*** Data for the task ***
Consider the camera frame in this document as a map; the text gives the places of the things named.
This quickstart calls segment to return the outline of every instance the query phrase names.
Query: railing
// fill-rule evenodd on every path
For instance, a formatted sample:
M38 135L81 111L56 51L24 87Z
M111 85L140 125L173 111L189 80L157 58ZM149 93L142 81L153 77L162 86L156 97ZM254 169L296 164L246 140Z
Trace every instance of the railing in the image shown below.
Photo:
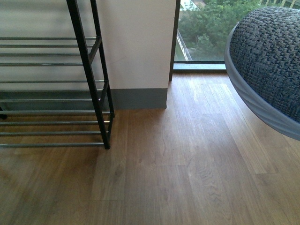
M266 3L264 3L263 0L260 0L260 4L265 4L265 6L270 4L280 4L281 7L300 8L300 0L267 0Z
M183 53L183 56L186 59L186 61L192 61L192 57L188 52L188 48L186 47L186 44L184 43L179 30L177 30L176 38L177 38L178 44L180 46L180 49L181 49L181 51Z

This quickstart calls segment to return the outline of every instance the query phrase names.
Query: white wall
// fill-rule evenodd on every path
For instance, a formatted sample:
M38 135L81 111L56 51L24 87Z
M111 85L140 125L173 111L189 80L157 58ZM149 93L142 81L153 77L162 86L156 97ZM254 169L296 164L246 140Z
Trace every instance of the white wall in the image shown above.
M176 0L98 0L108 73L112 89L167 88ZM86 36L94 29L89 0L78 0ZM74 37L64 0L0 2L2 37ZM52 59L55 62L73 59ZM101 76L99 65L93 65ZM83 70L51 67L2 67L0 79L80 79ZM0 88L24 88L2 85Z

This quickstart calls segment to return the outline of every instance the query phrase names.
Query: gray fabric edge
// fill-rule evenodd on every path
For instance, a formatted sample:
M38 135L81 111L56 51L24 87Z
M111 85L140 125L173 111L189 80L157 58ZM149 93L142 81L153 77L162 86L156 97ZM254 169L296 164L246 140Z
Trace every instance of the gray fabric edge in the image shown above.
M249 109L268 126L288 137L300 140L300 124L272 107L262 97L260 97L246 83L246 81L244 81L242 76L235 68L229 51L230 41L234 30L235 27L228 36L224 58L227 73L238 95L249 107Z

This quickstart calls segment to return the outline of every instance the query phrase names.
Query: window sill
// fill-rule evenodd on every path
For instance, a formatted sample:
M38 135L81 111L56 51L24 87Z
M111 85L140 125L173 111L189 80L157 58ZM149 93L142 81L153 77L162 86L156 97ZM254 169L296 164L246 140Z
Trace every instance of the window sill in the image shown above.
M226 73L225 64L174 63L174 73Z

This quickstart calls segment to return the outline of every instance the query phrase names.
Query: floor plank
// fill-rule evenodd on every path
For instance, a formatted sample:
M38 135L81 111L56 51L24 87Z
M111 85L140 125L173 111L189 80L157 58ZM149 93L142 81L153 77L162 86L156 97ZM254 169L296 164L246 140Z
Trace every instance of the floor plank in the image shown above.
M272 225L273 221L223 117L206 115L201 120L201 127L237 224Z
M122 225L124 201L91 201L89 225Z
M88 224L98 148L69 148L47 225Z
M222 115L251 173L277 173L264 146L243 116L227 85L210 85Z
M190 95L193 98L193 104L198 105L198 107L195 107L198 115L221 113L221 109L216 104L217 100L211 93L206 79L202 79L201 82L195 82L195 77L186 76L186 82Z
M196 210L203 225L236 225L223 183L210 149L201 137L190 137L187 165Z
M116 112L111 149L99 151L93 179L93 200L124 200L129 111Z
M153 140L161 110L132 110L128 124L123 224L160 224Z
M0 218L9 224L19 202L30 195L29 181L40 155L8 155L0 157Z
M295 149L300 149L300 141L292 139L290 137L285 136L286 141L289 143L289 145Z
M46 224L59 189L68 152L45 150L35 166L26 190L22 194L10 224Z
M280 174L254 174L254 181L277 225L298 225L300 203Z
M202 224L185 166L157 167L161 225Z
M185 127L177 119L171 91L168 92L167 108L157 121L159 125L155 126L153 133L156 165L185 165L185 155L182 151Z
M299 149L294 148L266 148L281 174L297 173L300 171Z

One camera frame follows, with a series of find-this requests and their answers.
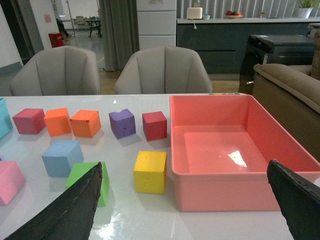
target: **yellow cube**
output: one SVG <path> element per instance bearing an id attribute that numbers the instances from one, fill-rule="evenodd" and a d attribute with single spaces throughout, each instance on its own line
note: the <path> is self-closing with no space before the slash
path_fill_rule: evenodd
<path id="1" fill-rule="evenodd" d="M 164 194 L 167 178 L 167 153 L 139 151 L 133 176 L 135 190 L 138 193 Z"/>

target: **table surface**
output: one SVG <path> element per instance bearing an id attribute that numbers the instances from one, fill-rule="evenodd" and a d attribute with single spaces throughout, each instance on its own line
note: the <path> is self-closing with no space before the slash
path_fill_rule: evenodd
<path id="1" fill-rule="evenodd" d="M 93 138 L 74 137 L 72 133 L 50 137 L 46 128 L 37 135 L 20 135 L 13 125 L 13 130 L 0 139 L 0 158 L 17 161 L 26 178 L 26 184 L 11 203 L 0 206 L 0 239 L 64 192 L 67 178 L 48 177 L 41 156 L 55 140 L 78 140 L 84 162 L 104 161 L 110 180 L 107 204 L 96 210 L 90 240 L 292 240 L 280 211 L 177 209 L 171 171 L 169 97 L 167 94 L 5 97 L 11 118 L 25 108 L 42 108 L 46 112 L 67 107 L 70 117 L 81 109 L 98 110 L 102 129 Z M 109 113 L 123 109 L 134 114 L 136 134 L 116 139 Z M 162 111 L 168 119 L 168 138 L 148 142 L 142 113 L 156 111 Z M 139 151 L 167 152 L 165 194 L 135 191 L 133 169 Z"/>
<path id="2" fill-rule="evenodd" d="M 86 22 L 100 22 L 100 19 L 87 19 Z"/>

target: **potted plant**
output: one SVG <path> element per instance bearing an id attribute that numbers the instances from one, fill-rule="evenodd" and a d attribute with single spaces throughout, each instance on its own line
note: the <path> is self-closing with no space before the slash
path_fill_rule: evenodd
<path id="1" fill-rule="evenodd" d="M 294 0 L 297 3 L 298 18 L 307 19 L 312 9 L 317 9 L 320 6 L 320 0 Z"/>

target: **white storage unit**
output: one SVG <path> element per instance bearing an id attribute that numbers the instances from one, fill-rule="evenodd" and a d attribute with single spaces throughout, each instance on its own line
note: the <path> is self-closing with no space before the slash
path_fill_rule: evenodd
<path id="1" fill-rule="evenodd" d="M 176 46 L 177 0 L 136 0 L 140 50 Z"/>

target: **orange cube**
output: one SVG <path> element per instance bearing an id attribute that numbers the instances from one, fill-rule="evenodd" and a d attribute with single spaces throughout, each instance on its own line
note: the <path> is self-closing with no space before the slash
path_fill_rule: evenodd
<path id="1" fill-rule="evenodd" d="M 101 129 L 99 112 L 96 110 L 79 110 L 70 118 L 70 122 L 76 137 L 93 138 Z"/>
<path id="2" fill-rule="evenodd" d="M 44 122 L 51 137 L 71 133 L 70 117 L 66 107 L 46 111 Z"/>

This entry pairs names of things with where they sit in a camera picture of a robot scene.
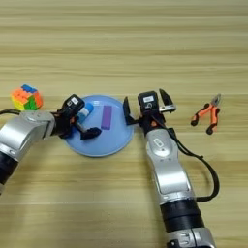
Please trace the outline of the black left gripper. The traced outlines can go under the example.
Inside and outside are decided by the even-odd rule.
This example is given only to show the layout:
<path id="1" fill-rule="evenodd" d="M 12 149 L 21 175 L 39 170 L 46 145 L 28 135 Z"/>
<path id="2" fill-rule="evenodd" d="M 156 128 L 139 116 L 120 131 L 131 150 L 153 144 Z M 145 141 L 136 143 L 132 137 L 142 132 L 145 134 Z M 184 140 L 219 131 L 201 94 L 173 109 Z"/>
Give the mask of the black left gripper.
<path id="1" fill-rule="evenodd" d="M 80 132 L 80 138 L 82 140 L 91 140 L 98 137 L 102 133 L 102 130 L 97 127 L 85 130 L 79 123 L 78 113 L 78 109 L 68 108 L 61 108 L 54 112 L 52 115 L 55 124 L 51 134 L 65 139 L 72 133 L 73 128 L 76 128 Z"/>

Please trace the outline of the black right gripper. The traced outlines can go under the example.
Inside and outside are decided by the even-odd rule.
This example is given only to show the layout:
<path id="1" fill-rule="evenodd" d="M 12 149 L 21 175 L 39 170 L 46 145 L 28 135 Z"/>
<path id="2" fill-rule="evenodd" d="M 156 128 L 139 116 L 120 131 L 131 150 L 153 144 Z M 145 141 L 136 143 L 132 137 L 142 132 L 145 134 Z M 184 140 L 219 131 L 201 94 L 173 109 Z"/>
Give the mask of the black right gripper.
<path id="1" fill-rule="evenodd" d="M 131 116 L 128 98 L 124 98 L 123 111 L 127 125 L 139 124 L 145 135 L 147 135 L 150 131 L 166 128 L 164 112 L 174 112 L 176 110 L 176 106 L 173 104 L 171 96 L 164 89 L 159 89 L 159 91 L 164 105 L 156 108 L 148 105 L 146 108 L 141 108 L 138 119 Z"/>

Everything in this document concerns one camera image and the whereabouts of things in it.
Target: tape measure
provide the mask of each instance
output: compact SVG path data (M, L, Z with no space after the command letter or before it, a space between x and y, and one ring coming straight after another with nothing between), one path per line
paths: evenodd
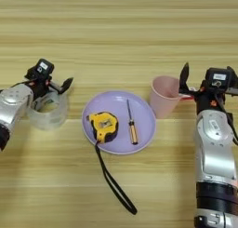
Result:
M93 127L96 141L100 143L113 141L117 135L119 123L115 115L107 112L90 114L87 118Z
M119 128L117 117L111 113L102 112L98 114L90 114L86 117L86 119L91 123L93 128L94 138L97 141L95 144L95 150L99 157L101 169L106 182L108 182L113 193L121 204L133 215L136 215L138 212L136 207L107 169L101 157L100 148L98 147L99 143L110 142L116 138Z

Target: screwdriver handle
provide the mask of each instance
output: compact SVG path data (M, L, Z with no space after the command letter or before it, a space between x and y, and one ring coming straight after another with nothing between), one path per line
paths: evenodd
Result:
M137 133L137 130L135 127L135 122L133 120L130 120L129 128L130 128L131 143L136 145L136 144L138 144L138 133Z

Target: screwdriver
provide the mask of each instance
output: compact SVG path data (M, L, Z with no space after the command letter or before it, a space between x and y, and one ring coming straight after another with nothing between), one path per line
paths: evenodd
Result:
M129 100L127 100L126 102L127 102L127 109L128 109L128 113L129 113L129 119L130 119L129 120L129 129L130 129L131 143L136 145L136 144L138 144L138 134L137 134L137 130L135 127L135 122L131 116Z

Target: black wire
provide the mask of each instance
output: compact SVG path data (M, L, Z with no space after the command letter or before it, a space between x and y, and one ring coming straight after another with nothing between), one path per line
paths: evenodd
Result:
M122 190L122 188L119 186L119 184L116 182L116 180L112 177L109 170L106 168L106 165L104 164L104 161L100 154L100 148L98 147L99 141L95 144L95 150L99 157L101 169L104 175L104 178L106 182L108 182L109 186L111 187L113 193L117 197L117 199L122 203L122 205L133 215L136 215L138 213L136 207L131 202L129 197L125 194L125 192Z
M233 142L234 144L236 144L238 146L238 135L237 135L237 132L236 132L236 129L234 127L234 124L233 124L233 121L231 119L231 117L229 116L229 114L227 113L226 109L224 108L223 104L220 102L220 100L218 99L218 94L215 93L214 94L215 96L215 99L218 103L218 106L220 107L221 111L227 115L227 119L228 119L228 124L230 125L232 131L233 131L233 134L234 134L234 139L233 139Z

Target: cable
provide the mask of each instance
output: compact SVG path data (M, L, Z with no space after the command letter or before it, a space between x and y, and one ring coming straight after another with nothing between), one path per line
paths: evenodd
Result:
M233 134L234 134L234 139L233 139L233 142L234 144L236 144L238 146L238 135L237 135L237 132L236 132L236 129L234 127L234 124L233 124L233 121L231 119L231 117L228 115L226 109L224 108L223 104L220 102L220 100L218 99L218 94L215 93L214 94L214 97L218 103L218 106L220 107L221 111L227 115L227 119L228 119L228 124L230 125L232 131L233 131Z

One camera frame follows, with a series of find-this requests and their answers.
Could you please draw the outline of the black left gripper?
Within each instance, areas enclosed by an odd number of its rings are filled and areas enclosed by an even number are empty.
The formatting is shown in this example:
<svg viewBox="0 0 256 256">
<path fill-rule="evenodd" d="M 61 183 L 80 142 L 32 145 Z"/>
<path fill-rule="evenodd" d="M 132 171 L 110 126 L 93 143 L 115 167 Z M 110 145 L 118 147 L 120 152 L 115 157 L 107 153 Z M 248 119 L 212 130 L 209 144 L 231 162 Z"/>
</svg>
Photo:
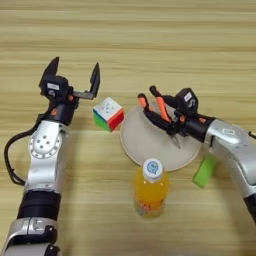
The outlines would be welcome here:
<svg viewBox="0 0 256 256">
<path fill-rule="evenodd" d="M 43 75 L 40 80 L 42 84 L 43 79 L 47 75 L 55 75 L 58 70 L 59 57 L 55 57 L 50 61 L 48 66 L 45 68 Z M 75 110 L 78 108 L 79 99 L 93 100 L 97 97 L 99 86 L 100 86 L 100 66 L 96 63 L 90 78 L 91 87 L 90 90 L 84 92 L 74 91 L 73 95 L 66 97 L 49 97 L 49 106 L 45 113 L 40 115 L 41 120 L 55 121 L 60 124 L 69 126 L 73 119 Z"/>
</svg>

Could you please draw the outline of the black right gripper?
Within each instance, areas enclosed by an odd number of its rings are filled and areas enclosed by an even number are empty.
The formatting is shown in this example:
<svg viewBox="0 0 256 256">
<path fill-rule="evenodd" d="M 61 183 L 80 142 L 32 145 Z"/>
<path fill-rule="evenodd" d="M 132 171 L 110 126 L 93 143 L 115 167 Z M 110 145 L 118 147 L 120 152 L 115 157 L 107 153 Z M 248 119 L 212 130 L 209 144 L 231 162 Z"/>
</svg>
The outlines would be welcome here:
***
#### [Brief]
The word "Could" appears in some lines of the data. Copy every one of those lines.

#### [Answer section]
Could you please draw the outline of the black left gripper?
Could you please draw the outline of the black right gripper?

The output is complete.